# [TO DO]
Beginning at the top of the material, repeat each line exactly, and stop once the line with "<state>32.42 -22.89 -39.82" has been written.

# [TASK DATA]

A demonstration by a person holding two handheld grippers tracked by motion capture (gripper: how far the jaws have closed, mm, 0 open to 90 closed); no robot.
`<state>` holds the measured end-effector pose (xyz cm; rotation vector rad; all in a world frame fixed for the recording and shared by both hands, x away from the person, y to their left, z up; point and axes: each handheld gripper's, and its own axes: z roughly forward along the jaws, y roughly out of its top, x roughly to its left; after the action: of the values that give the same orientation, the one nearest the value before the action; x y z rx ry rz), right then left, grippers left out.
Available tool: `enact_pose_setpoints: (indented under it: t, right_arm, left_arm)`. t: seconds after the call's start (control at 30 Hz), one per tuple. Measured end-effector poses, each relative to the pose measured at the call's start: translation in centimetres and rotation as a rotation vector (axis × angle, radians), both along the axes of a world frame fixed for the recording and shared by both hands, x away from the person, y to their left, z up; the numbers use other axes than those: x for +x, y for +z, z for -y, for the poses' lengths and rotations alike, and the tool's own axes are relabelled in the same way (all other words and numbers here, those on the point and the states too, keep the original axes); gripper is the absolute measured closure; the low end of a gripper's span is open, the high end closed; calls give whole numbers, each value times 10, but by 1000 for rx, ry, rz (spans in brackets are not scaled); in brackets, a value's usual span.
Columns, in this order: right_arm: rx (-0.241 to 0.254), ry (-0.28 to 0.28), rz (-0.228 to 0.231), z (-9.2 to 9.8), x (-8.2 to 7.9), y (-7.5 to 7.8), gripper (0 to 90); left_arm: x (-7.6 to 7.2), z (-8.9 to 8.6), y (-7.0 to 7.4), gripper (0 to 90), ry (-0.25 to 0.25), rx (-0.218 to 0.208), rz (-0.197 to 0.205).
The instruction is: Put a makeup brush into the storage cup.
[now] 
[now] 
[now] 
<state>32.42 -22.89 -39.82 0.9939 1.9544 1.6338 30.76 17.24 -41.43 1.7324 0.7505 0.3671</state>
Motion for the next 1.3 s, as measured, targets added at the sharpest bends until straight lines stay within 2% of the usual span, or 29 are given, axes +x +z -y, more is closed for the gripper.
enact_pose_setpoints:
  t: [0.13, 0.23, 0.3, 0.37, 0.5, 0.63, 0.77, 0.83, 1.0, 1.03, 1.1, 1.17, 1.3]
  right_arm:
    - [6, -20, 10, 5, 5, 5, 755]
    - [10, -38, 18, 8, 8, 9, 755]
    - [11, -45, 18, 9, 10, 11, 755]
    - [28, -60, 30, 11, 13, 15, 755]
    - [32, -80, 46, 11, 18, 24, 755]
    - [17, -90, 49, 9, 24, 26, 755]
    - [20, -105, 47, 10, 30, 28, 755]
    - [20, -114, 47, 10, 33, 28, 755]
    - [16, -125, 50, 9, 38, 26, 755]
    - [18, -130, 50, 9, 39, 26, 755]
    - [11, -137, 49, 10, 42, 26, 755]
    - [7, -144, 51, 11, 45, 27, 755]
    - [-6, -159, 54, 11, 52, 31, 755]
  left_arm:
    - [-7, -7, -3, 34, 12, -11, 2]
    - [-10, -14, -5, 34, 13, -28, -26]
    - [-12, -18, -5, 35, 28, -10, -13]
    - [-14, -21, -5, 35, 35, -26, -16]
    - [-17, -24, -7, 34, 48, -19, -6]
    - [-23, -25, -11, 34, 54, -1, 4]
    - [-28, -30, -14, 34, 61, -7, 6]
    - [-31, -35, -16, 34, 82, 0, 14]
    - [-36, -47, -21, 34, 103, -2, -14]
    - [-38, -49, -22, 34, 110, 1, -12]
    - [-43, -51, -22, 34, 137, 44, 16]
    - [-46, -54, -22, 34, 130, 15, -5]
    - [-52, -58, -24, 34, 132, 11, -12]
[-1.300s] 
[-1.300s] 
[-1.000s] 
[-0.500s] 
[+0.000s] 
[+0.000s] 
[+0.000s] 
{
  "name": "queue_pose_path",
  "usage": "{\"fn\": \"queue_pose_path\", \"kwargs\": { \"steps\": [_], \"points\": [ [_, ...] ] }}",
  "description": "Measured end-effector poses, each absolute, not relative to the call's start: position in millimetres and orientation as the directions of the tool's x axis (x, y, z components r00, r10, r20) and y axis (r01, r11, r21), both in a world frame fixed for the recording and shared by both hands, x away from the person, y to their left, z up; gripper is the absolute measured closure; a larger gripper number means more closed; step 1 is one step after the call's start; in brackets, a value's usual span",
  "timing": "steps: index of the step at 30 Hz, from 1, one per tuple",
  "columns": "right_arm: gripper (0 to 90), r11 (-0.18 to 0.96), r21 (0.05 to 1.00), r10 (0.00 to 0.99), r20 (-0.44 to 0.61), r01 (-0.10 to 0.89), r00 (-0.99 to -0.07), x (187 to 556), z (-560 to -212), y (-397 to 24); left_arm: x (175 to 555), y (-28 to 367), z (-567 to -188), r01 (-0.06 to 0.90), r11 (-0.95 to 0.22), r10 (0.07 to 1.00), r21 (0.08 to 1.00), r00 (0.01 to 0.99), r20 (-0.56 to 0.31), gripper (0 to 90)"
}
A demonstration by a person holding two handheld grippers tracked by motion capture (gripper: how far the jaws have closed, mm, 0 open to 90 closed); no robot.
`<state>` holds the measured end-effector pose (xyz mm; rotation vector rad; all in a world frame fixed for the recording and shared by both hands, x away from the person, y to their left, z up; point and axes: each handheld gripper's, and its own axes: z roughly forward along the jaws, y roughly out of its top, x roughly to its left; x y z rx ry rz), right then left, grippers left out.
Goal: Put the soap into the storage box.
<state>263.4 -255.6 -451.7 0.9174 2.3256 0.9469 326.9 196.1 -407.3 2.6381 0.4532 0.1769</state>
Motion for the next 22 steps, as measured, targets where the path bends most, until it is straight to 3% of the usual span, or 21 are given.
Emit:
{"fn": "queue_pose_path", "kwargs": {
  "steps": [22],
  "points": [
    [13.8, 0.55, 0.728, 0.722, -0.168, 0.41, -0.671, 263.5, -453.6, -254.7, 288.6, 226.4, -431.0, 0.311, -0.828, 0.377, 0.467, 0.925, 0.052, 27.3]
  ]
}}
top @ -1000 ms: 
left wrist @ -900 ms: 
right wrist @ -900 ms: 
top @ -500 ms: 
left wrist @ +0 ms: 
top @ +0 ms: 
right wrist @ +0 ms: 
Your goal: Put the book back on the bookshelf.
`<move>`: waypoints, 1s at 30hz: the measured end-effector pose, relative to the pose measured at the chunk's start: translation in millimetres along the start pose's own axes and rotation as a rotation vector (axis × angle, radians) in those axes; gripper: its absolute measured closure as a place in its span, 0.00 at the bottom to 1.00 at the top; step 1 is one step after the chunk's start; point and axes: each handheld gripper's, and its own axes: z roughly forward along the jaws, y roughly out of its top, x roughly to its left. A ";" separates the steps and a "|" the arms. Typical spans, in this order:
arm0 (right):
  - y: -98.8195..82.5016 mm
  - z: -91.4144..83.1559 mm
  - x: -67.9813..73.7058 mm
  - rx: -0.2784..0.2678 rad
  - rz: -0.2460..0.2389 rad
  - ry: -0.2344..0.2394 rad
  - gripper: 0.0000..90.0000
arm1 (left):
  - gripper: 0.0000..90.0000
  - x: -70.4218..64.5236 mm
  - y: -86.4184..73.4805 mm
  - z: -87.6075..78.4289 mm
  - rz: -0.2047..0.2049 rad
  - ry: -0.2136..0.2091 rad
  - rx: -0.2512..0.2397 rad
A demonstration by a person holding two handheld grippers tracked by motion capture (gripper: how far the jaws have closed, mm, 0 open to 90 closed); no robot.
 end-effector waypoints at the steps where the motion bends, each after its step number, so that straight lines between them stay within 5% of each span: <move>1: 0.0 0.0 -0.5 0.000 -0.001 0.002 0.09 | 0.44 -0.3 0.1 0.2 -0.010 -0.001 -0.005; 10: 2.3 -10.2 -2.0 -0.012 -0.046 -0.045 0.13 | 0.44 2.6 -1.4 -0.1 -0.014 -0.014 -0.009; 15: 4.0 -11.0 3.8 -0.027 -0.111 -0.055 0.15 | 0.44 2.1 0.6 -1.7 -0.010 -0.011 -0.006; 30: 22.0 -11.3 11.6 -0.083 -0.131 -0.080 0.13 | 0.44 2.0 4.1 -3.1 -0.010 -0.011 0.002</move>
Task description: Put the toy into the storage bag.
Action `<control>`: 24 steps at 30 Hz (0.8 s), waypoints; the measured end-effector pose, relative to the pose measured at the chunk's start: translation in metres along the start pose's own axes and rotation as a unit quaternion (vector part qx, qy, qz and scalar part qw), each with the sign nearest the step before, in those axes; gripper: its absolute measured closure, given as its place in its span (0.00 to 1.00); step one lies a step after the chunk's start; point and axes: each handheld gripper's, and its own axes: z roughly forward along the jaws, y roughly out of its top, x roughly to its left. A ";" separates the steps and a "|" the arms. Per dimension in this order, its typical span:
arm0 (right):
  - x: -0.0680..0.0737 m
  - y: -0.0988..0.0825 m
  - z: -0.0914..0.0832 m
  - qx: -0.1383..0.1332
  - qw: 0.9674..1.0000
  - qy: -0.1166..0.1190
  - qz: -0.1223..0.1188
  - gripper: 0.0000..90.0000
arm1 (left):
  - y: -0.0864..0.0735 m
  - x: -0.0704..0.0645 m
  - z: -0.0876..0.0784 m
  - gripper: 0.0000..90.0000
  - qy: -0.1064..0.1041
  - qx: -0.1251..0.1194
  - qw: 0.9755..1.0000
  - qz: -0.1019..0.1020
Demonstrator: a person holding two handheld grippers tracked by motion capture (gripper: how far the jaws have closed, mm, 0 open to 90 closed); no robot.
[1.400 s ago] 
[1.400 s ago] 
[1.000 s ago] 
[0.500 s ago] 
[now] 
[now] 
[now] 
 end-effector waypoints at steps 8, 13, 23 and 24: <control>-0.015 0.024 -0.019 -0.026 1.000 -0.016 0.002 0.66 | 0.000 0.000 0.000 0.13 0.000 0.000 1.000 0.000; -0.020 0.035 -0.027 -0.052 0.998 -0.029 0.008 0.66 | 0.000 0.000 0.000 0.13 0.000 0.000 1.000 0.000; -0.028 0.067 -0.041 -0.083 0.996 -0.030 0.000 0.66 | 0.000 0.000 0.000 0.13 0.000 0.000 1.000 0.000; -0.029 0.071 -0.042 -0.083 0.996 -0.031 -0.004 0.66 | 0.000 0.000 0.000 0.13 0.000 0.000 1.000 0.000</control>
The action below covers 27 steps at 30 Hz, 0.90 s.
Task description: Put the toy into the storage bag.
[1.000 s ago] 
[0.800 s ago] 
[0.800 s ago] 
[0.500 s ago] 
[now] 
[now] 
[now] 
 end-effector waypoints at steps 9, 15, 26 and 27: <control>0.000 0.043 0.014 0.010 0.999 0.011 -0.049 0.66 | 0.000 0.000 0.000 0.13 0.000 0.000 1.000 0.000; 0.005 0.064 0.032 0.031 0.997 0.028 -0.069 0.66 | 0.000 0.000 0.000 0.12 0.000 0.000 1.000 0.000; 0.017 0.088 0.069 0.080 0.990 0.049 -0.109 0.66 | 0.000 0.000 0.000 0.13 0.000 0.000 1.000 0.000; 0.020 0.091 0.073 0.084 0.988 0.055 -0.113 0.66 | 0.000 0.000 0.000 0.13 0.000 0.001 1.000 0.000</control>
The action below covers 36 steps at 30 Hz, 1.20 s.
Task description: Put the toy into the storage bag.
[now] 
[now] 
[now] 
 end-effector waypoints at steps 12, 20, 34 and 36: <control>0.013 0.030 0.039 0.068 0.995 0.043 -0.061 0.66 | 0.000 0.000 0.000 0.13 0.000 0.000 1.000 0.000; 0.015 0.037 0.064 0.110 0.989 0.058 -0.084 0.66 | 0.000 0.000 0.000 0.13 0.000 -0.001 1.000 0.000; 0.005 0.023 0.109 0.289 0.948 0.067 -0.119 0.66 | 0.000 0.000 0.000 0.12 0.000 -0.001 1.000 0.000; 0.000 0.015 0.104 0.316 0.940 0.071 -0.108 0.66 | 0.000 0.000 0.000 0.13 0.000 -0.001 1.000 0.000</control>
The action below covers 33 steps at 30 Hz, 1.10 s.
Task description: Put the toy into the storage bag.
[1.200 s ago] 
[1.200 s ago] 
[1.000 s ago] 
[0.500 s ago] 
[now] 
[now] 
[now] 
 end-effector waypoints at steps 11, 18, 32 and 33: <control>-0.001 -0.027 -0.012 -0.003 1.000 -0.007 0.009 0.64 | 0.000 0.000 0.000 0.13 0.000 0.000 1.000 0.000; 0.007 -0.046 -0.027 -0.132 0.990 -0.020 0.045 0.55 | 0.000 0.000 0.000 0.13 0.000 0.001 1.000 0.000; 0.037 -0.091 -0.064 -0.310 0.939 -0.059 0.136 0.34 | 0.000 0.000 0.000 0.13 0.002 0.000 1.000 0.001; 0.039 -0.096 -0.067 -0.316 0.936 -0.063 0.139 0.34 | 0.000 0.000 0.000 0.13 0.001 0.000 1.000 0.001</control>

# [ANSWER TO THIS EXERCISE]
A demonstration by a person holding two handheld grippers tracked by motion capture (gripper: how far the jaws have closed, mm, 0 open to 90 closed); no robot.
`<state>` holds the measured end-effector pose (xyz cm; rotation vector rad; all in a world frame fixed for the recording and shared by both hands, x away from the person, y to their left, z up; point and axes: each handheld gripper's, and its own axes: z roughly forward along the jaws, y roughly out of its top, x roughly to its left; after the action: of the values that give the same orientation, the one nearest the value before the action; x y z rx ry rz), right then left, grippers left out.
Available tool: `enact_pose_setpoints: (indented under it: t, right_arm, left_arm)`. t: seconds after the call's start (control at 30 Hz), one per tuple. Measured end-effector poses, each relative to the pose measured at the call's start: translation in centimetres and rotation as a rotation vector (axis × angle, radians), both along the axes of a world frame fixed for the recording and shared by both hands, x away from the person, y to their left, z up; the numbers use other axes than those: x for +x, y for +z, z for -y, for the poses' lengths and rotations alike, and the tool's own axes are relabelled in the same way (all other words and numbers here, those on the point and the states too, keep the original axes); gripper is the absolute measured closure; the low end of a gripper's span is open, the high end closed; calls give whole numbers, each value times 10, but by 1000 for rx, ry, rz (spans in brackets are not scaled); in brackets, a value's usual span.
Columns, in this order: right_arm: rx (-0.241 to 0.254), ry (-0.28 to 0.28), rz (-0.228 to 0.231), z (-9.2 to 9.8), x (-8.2 to 7.9), y (-7.5 to 7.8), gripper (0 to 90); left_arm: x (-7.6 to 7.2), z (-8.9 to 8.6), y (-7.0 to 7.4), gripper (0 to 90), ry (-0.25 to 0.25), rx (-0.218 to 0.208), rz (-0.197 to 0.205).
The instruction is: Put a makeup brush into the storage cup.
[now] 
[now] 
[now] 
<state>32.42 -22.89 -39.82 0.9939 1.9544 1.6338 30.76 17.24 -41.43 1.7324 0.7505 0.3671</state>

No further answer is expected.